This repository serves as the landing page for the ICSE 2024 demo of Boidae.
This repository also contains several sub-modules, to make it easier to find each component. These include:
- ansible
- This is the set of Ansible scripts for installing Boa onto a cluster.
- compiler
- This is the Boa language runtime and compiler infrastructure.
- docker
- This is a Docker config for running Boa locally.
- drupal
- This is the Drupal module that servers as Boa's frontend.
Be sure to run git submodule update --init --recursive
after checking out
this repository so that the sub-modules are also checked out.
Boidae comes in two varieties, allowing you to run it either locally or scale it up to a cluster for processing larger datasets.
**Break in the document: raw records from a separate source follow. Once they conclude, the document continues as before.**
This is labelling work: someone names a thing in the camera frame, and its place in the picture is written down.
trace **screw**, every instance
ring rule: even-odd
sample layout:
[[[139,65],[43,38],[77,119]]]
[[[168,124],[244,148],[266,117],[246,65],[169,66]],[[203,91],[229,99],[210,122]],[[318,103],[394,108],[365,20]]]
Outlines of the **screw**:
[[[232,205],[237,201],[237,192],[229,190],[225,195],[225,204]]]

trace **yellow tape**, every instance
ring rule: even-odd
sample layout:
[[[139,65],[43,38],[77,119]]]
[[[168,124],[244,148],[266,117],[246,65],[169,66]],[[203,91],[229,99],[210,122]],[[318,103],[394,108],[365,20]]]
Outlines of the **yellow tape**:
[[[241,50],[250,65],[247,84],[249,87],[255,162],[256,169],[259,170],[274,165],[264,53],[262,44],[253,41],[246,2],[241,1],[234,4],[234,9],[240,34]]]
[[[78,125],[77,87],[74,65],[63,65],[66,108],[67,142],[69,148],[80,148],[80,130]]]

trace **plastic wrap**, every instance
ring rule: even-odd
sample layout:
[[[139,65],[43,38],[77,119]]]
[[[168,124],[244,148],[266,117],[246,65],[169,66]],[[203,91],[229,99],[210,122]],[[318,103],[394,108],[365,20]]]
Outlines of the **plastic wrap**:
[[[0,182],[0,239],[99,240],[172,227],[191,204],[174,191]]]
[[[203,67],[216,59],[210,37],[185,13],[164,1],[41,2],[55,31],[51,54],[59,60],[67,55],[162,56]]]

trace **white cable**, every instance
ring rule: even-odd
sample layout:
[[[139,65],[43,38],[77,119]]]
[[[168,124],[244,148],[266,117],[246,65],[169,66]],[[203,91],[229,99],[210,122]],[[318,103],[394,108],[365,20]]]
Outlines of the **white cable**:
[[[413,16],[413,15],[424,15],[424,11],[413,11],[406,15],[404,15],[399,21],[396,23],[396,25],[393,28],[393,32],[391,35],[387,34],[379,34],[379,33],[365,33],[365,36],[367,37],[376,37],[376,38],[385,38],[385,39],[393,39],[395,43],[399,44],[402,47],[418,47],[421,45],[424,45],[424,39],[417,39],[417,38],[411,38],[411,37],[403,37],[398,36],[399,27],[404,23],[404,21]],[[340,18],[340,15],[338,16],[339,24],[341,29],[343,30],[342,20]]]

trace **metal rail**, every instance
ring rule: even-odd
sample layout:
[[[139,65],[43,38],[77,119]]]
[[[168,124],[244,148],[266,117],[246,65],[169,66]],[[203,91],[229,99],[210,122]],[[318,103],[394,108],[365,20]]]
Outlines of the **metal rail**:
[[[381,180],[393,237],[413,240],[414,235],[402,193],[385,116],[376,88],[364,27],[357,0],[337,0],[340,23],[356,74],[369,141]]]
To run locally, utilize the Docker scripts. See the readme
in the docker
module for more details.
To run on a cluster, utilize the Ansible scripts. See the
readme in the ansible
module for more details.
Note that for demonstration purposes, we rely on the local/Docker installation.
The demonstration provides several examples to demonstrate how one could build their own, custom dataset to analyze in Boa and then how one could extend the language/runtime to add custom data analysis capabilities.
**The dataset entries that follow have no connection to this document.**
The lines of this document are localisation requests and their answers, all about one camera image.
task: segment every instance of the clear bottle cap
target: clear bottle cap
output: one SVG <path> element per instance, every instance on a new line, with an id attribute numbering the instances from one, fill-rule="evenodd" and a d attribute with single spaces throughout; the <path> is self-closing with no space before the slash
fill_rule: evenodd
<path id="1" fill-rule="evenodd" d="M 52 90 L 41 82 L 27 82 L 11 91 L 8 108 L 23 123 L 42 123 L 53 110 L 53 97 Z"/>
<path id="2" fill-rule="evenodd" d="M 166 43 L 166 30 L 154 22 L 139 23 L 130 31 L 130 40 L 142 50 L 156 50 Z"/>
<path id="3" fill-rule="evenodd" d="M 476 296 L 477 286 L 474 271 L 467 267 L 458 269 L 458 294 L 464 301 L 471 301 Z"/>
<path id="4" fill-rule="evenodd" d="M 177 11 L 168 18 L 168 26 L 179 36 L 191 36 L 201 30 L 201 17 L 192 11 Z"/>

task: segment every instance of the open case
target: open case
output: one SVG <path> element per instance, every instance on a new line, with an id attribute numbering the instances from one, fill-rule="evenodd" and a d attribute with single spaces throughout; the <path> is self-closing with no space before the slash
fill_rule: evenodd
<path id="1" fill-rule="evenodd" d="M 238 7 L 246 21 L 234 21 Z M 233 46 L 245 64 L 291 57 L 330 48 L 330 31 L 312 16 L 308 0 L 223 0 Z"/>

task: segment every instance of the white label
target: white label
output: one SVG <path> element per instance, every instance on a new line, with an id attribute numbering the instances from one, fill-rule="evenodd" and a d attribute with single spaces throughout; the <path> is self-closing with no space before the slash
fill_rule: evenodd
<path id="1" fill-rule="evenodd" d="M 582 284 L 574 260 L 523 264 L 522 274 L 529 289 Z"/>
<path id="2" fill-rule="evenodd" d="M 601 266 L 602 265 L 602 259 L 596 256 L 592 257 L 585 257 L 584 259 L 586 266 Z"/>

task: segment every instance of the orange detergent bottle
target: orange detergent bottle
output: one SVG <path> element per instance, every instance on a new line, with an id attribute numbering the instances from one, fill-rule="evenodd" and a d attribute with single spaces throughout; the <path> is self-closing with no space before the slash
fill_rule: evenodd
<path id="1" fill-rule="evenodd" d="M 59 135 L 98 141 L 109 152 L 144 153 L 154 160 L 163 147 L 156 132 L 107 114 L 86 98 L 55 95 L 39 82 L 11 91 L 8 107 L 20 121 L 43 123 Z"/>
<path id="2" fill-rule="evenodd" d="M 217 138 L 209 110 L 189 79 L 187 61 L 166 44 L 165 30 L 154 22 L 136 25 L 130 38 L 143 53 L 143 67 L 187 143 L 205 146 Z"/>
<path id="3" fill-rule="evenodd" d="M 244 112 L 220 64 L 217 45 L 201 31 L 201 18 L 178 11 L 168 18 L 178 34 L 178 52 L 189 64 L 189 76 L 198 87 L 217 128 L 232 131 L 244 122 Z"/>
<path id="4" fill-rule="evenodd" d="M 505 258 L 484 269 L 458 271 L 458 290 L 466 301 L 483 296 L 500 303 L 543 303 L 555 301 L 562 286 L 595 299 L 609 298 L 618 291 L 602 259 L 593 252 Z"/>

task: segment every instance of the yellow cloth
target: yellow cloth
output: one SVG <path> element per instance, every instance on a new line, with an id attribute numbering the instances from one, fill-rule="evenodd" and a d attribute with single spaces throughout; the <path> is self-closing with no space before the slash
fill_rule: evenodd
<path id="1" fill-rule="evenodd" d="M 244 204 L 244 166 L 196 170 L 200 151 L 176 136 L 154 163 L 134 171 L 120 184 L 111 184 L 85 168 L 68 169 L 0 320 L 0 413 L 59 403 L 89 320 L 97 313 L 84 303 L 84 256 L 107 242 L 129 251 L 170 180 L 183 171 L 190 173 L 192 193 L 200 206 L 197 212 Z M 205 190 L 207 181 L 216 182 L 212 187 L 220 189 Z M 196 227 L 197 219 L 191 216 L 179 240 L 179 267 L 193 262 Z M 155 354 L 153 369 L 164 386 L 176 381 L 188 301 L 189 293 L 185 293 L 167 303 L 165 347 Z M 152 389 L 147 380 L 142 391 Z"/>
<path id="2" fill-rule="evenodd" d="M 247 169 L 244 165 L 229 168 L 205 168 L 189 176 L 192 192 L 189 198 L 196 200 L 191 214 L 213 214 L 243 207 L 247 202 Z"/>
Note that neither of these features being demonstrated are possible in Boa itself, demonstrating the usefulness of Boidae for researchers.
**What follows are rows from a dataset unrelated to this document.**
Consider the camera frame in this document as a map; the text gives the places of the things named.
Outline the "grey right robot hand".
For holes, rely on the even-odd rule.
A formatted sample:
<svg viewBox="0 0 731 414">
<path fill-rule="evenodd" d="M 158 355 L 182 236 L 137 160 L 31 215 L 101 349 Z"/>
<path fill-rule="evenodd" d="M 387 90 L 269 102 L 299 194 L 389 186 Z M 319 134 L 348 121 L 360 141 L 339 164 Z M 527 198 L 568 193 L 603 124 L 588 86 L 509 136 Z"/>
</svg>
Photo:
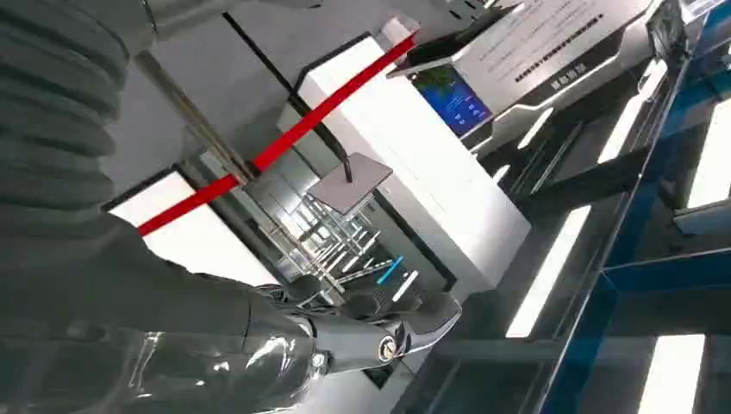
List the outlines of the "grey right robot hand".
<svg viewBox="0 0 731 414">
<path fill-rule="evenodd" d="M 4 413 L 273 413 L 325 377 L 438 342 L 440 293 L 371 321 L 275 305 L 153 254 L 112 216 L 80 231 L 1 228 Z"/>
</svg>
First, we demonstrate how a researcher can build their own, custom dataset for use in Boa. While Boa provides several pre-existing datasets that span several programming languages (Java, Python, and Kotlin), researchers may wish to analyze other data. For example, they may wish to build a dataset with a specific set of projects to perform a more direct one-to-one comparison with a prior work. Or they may wish to build a dataset from proprietary data to compare against results generated from the open-source datasets.
While there are several ways to build datasets with Boidae (see the boa.sh -g
command in the /compiler/
directory), we will utilize one specific helper script. This script expects arguments that are the names of GitHub repositories. So for example, to build a new dataset from Guava, you would run:
dataset-build.sh google/guava
This will clone the repository and build a new dataset in /compiler/dataset-new/ds/
. You then install the dataset into Hadoop's HDFS with the dataset-install.sh
command. This command expects the path of the dataset you build and then a name to store it as in HDFS. So for example, we run:
dataset-install.sh dataset-new/ds test
This installs it with the name 'test'.
Now we need to log into the web interface and click on "Dataset List" on the left. This will let us "Add a dataset". Here, you need to give a name for the dataset - this is what users would see in the dropdown menu. You also need to give the name of the compiler to use (e.g., "live") and the dataset name on HDFS (e.g., "test").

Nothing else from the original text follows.